Since 2012, Michigan is coached by Kim Barnes Arico, the former St. John's Red Storm head coach and two-time Big East Coach of the Year. During a February 2017 game against Michigan State, the Wolverines set an attendance record of 12,707 in the first home sellout in program history, which more than doubled the previous record of 5,991. The second-largest home crowd (8,313) attended a January 2018 game against Ohio State. Later that same week, during the January 13th game against the Nebraska Cornhuskers, Katelynn Flaherty scored her 2,443rd point, surpassing Glenn Rice as the school's all-time leading scorer, man or woman. Flaherty would finish her career with a school-record 2,776 points.

During the 2017–18 season, Barnes Arico became the winningest coach in program history. On July 12, 2018, Barnes Arico signed a contract extension with the Wolverines through the 2022–23 season.

During the 2021–22 season, Michigan reached their highest ranking ever in the AP Poll at No. 4. On December 19, 2021, Michigan earned the program's first ever win over a top-five ranked team when they defeated No. 5 Baylor 74–68 in overtime. On January 31, 2022, Michigan earned their second ever win over a top-five ranked team when they defeated No. 5 Indiana 65–50.

Rivalries
 Michigan–Michigan State women's basketball rivalry
 Michigan–Ohio State women's basketball rivalry

Coaching staff
As of 2022-23 season.

Head coaching records 

Head coaching records through the end of the 2022-23 season

Honored players and coaches

Women's National Invitation Tournament MVP
2017 – Katelynn Flaherty

Big Ten Player of the Year
2021 – Naz Hillmon

Big Ten Freshman of the Year
1997 – Stacey Thomas
2019 – Naz Hillmon

Big Ten Defensive Player of the Year
2000 – Stacey Thomas

Big Ten Sixth Player of the Year
2015 – Katelynn Flaherty
2019 – Naz Hillmon

All-Americans
2021 – Naz Hillmon (USBWA, WBCA)
2022 – Naz Hillmon (AP, USBWA, WBCA)

Big Ten Coach of the Year
1990 – Bud VanDeWege
1998 – Sue Guevara
2000 – Sue Guevara 
2017 – Kim Barnes Arico
2022 – Kim Barnes Arico

WNBA Draft history

Statistical leaders

All-time leaders
Points: Katelynn Flaherty (2,776)
Rebounds: Naz Hillmon (1,063)
Assists: Siera Thompson (553)
Steals: Stacey Thomas (372)
Blocks: Trish Andrew (367)

Season leaders
Points: Katelynn Flaherty (774, 2016)
Rebounds: Cyesha Goree (367, 2015)
Assists: Siera Thompson (178, 2017)
Steals: Stacey Thomas (110, 1999)
Blocks: Trish Andrew (136, 1992)

NCAA tournament results
Michigan has appeared in eleven NCAA Tournaments, with a combined record of 11–11.

Arena 

Michigan has played its home games at Crisler Center (previously known as Crisler Arena) since it began intercollegiate play during the 1973–74 season.  The first women's basketball game played at Crisler took place on February 4, 1974 and saw the Western Michigan Broncos defeat Michigan 54–28. Crisler Arena was built in 1967 at a cost of $7.2 million, and has undergone three major renovations since, in 1998, 2001, and 2012. In 2002, the women's locker room was more than doubled in size and given a complete facelift.
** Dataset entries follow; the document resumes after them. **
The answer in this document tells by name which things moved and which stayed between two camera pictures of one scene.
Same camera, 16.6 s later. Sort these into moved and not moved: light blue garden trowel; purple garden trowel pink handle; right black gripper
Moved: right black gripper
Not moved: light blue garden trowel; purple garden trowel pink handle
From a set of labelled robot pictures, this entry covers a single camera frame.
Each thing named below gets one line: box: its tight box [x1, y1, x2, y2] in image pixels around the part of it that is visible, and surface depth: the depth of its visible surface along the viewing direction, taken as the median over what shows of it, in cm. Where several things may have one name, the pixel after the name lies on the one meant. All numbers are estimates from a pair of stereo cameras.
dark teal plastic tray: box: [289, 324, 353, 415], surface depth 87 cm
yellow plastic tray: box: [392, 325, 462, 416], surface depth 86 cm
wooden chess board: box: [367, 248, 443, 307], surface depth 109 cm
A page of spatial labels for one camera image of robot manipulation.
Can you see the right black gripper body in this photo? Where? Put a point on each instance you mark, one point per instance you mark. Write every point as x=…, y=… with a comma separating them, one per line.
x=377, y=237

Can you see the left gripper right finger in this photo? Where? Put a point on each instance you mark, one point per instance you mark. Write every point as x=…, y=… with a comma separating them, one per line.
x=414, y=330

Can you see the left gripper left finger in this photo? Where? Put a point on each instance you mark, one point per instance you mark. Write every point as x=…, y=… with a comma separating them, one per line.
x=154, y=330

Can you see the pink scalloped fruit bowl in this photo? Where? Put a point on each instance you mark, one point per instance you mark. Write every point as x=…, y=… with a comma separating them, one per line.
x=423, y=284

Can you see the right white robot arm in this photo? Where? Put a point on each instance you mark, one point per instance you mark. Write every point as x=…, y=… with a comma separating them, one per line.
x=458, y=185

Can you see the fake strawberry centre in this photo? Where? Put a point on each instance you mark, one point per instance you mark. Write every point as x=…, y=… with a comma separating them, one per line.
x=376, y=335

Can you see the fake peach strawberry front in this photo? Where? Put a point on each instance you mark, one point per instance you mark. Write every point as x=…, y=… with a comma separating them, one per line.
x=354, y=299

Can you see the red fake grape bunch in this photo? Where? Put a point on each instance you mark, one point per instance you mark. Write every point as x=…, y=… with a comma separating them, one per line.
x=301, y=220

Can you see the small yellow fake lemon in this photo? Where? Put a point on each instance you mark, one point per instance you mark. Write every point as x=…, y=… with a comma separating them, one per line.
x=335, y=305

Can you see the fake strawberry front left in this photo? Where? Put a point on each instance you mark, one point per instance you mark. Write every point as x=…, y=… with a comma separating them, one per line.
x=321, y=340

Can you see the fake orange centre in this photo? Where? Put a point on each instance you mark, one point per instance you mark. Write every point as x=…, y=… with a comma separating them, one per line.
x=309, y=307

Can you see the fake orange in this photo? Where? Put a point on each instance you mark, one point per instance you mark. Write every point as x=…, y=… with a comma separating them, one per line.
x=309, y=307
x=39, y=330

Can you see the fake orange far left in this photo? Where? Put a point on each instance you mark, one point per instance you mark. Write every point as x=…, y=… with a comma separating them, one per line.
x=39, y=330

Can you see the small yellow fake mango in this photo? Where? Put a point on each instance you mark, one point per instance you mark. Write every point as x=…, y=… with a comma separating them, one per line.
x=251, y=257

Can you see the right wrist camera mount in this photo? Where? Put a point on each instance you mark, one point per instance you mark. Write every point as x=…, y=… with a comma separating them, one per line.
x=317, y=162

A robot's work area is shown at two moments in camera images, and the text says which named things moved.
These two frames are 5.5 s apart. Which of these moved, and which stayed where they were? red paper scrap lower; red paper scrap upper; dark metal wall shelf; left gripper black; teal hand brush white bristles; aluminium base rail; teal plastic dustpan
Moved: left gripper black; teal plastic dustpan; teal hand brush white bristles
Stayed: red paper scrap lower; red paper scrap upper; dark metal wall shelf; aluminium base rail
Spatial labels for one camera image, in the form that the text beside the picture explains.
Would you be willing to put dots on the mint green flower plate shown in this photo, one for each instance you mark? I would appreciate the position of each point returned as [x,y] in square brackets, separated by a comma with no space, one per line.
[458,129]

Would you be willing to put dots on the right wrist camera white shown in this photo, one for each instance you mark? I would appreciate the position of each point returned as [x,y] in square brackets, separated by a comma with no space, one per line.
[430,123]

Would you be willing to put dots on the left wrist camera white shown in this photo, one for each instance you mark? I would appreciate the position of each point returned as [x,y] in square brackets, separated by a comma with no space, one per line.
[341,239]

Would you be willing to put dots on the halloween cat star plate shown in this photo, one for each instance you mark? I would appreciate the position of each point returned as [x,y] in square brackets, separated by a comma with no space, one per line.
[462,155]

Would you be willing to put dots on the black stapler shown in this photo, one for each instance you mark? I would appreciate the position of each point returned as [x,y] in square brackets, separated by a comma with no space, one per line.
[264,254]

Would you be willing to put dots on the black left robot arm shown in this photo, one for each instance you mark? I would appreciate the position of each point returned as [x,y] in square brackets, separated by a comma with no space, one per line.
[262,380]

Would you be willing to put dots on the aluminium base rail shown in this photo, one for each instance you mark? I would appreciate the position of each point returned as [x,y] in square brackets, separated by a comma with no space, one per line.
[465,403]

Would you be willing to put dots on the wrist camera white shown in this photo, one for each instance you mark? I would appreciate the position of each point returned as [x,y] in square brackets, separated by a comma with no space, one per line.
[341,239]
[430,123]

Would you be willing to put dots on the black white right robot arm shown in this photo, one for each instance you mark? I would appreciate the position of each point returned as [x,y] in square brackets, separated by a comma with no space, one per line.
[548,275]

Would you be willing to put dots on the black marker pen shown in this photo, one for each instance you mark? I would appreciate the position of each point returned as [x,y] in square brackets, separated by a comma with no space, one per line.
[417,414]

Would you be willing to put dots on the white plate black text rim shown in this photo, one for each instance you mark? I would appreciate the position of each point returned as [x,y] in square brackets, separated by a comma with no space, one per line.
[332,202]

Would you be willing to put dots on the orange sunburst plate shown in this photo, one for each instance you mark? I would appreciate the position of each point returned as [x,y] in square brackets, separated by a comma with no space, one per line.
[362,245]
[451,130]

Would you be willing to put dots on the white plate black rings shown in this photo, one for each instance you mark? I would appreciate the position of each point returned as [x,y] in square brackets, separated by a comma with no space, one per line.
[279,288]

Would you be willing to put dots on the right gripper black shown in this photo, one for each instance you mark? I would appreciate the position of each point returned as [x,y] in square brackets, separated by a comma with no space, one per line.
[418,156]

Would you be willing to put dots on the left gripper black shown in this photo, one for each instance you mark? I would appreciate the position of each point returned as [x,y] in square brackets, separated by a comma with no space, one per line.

The 2012 renovation saw the addition of the William Davidson Player Development Center (WDPDC), a 57,000-foot basketball facility for both the women's and men's teams adjacent to the arena proper, and the renaming of the entire complex to Crisler Center. The first floor of the WDPDC houses two basketball practice courts, team locker rooms for both players and coaches, athletic medicine facilities, and an equipment room, while the second floor is home to offices for both the men's and women's coaching staffs and administrative functions, as well as rooms dedicated to recruiting, analyzing game film, and strength and conditioning. The 2012 renovation also resulted in major upgrades to the arena's infrastructure, a new scoreboard, replacement of all the seats in both the upper and lower bowls, more handicap-accessible seating, and major improvements to the arena's entrances and concourses. Completed in two separate phases, it cost $72 million in total.